4. The fact that a state undertakes a particular because of political expediency and not
because of a belief that the said practice is binding on the State by way of a legal obligation
(opinio juris) is detrimental to the formation of a customary law. In the Asylum case the
Court said: considerations of convenience or political expediency seemed to have prompted
the territorial State to recognise asylum without such a decision being dictated by any
feeling of legal obligation.
5. Opinio juris is reflected in acts of states (Nicaragua Case) or in omissions (Lotus case) in
so far as those acts or omissions are done following a belief that the said State is obligated
by law to act or refrain from acting in a particular way. In the Lotus case, France alleged that
jurisdictional questions on collision cases are rarely heard in criminal cases because States
tend to prosecute only before the flag State. France argued that this absence of prosecutions
points to a positive rule in customary law on collisions. The Court held that this,
would merely show that States had often, in practice, abstained from instituting criminal
proceedings, and not that they recognized themselves as being obliged to do so; for only if
such abstention were based on their being conscious of having a duty to abstain would it be
possible to speak of an international custom. The alleged fact does not allow one to infer
that States have been conscious of having such a duty; on the other hand, as will presently
be seen, there are other circumstances calculated to show that the contrary is true.
6.In the North Sea Continental Shelf Cases, the ICJ explained the difference between
customs (i.e. habits) and customary law:
Not only must the acts concerned amount to a settled practice, but they must also be such,
or be carried out in such a way, as to be evidence of a belief that this practice is rendered
obligatory by the existence of a rule of law requiring it. The need for such a belief, i.e, the
existence of a subjective element, is implicit in the very notion of the opinio juris sive
necessitatis. The States concerned must therefore feel that they are conforming to what
amounts to a legal obligation. The frequency, or even habitual character of the acts is not in
itself enough. There are many international acts, e.g., in the field of ceremonial and protocol,
which are performed almost invariably, but which are motivated only by considerations of
courtesy, convenience or tradition, and not by any sense of legal duty.
7. If a state acts in a particular way using its discretion, then, too, the relevant opinio juris is
lacking. In the Rights of Passage case, the ICJ held:
It would thus appear that, during the British and post-British periods, Portuguese armed
forces and armed police did not pass between Daman and the enclaves as of right and that,
after 1878, such passage could only take place with previous authorization by the British
and later by India, accorded either under a reciprocal arrangement already agreed to, or in
individual cases. Having regard to the special circumstances of the case, this necessity for
authorization before passage could take place constitutes, in the view of the Court, a
negation of passage as of right. The practice predicates that the territorial sovereign had the
discretionary power to withdraw or to refuse permission. It is argued that permission was
always granted, but this does not, in the opinion of the Court, affect the legal position. There
is nothing in the record to show that grant of permission was incumbent on the British or on
India as an obligation.
Persistent objector rule
The court in its judgment held that even if a customary law rule existed on the ten-mile rule,
the ten-mile rule would appear to be inapplicable as against Norway inasmuch as she has
always opposed any attempt to apply it to the Norwegian coast.
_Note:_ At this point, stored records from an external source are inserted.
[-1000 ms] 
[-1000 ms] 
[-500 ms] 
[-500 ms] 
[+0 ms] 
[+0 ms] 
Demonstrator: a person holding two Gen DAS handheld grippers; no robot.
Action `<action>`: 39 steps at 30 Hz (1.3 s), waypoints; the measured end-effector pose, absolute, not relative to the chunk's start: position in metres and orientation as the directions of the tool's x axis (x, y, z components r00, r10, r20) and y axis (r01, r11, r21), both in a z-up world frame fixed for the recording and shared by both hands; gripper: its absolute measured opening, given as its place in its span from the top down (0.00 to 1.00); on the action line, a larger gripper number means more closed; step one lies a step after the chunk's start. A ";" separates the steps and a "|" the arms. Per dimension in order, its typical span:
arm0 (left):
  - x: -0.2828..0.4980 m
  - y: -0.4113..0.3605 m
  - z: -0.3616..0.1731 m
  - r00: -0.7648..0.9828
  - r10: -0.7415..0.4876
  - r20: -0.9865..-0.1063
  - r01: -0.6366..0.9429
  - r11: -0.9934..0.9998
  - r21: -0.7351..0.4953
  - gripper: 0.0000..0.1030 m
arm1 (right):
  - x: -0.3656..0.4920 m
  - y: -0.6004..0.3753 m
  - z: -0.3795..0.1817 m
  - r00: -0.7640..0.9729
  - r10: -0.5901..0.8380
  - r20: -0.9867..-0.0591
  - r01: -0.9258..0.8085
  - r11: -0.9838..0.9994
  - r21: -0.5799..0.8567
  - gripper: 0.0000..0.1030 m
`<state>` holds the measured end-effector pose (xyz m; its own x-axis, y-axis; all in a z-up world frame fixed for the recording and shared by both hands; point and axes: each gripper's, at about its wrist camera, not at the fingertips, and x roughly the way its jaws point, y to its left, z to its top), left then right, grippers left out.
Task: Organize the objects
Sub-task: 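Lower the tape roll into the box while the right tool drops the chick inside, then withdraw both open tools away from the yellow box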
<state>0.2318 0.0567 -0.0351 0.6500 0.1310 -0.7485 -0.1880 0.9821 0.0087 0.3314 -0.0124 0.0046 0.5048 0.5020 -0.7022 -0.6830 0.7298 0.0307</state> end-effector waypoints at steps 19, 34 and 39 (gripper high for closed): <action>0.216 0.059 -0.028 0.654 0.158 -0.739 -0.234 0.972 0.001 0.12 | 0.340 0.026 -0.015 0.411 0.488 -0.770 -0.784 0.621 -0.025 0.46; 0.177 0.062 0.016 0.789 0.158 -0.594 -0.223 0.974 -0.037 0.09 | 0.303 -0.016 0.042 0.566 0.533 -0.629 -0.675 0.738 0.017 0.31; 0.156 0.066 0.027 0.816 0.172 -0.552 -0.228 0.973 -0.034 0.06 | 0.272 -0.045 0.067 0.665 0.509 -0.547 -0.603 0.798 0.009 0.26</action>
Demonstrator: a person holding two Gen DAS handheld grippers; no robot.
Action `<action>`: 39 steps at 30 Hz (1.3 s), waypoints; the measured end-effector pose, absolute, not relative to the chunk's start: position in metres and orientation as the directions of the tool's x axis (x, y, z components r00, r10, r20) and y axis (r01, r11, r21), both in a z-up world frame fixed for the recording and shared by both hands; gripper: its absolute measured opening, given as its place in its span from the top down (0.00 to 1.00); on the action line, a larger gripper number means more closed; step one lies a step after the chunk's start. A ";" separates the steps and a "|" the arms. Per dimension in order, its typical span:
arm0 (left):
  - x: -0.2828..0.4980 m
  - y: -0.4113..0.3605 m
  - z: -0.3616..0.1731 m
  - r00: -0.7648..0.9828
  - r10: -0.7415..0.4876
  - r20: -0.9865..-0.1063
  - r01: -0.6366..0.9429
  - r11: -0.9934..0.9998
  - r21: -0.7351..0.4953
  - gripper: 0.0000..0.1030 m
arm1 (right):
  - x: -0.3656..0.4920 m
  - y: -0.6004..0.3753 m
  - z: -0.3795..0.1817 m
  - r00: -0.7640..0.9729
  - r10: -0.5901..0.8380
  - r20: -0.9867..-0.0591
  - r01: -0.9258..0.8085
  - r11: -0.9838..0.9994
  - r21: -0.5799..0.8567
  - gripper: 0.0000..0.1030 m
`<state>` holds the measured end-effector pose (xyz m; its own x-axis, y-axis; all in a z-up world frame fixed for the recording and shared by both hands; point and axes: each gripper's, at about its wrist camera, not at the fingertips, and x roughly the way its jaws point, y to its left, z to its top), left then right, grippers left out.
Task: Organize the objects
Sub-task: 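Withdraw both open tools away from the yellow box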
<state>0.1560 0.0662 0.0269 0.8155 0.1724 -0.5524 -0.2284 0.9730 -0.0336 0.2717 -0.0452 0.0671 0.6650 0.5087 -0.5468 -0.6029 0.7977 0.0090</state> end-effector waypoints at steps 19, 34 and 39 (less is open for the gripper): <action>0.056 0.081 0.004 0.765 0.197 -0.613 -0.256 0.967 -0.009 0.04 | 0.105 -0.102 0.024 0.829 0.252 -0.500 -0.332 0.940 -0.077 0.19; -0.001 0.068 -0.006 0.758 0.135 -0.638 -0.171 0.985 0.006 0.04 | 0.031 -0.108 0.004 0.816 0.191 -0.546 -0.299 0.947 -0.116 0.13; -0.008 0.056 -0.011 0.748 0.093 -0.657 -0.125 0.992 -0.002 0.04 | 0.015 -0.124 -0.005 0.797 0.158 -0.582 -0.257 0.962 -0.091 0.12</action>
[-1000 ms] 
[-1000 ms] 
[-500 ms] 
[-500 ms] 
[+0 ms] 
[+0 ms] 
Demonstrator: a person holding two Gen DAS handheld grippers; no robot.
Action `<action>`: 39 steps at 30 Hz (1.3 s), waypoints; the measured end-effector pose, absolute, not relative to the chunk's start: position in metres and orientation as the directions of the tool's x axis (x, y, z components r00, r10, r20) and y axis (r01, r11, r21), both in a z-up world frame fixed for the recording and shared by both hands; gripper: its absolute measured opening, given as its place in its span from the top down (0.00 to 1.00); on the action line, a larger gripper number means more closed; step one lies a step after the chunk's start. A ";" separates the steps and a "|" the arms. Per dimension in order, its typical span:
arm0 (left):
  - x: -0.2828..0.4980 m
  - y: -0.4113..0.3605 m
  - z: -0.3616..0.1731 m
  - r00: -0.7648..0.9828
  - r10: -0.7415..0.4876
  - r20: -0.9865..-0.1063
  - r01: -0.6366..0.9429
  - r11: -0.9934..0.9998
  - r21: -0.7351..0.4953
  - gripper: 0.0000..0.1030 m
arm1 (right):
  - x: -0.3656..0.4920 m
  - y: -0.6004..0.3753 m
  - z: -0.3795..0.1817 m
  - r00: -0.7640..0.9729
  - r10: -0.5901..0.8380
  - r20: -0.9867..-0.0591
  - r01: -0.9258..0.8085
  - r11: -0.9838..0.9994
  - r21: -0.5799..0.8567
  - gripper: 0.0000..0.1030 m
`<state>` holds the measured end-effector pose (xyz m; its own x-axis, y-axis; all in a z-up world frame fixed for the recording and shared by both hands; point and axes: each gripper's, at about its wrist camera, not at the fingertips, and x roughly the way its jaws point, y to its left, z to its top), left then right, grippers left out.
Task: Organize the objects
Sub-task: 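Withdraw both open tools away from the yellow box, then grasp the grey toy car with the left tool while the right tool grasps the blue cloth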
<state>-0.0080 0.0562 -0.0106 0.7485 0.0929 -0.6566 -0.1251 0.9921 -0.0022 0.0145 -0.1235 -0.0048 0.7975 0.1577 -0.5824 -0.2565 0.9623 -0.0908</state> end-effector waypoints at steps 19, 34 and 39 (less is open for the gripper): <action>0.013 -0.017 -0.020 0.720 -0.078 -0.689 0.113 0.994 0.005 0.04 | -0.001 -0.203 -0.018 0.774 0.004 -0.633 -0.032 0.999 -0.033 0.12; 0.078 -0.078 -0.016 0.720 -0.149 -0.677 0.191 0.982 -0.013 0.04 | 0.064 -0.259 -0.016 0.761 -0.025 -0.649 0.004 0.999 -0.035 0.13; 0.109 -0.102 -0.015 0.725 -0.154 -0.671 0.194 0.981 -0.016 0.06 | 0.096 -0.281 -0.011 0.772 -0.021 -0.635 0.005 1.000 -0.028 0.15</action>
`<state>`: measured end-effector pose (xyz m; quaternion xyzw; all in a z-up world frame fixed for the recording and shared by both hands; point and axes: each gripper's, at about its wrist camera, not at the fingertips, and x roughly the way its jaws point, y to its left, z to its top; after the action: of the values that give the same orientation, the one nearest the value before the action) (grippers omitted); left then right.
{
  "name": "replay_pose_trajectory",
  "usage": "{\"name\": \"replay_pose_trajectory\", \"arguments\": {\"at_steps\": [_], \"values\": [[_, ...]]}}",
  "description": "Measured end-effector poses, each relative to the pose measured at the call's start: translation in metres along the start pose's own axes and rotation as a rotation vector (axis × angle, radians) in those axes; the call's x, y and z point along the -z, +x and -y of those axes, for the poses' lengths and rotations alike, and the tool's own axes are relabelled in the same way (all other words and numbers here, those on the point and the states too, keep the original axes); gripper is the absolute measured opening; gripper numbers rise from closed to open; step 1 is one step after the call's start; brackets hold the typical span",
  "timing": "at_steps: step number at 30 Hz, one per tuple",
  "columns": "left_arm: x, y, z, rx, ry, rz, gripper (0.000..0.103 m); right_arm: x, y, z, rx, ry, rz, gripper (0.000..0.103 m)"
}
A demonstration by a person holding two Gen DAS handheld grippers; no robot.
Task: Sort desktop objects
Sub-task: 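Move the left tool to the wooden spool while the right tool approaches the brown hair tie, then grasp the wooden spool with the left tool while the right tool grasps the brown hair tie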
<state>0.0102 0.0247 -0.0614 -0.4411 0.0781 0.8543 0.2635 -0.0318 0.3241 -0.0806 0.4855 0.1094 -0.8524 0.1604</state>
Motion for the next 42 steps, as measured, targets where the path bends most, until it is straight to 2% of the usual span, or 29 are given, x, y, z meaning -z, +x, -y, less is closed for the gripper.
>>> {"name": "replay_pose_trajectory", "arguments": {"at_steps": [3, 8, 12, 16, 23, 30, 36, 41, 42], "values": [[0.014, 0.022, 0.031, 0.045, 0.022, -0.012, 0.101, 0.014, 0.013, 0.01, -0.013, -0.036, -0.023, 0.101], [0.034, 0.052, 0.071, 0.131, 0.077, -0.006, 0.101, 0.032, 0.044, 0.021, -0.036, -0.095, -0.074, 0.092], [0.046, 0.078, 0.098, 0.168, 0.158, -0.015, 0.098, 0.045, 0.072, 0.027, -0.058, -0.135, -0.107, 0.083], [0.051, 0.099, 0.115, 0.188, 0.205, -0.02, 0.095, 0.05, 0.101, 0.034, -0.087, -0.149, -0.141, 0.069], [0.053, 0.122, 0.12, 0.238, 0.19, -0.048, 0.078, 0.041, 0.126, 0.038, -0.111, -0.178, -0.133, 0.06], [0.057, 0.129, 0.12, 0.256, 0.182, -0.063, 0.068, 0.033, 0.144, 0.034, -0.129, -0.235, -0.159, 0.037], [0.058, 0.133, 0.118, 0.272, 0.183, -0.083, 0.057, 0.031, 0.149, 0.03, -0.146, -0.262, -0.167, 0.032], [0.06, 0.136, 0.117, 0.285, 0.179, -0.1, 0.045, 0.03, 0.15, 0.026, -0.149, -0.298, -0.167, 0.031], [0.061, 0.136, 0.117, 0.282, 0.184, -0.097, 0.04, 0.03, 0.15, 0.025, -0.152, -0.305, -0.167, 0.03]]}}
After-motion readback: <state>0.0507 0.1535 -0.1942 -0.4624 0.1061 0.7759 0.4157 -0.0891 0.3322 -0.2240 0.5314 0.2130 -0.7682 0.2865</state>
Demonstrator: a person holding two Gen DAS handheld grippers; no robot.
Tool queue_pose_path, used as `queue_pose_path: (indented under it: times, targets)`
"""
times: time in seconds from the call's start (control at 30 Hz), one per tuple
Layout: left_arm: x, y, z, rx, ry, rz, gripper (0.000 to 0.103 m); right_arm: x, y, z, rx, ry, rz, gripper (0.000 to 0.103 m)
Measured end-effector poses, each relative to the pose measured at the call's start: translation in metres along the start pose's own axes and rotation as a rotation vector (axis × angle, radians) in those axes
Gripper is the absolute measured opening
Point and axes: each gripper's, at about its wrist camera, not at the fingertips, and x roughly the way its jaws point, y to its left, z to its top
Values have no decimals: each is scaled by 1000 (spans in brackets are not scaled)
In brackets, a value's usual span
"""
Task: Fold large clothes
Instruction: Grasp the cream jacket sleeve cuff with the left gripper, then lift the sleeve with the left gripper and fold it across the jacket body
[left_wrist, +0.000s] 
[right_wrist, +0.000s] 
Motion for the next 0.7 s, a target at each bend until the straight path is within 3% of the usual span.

In this case, the court appears to support the idea that an existing customary law rule would
not apply to a state if it objected to any outside attempts to apply the rule to itself, at the
initial stages and in a consistent manner, and if other states did not object to her resistance.
In this manner, the Anglo Norwegian fisheries case joined the asylum case (Peru vs
Colombia) in articulating what we now call the persistent objector rule.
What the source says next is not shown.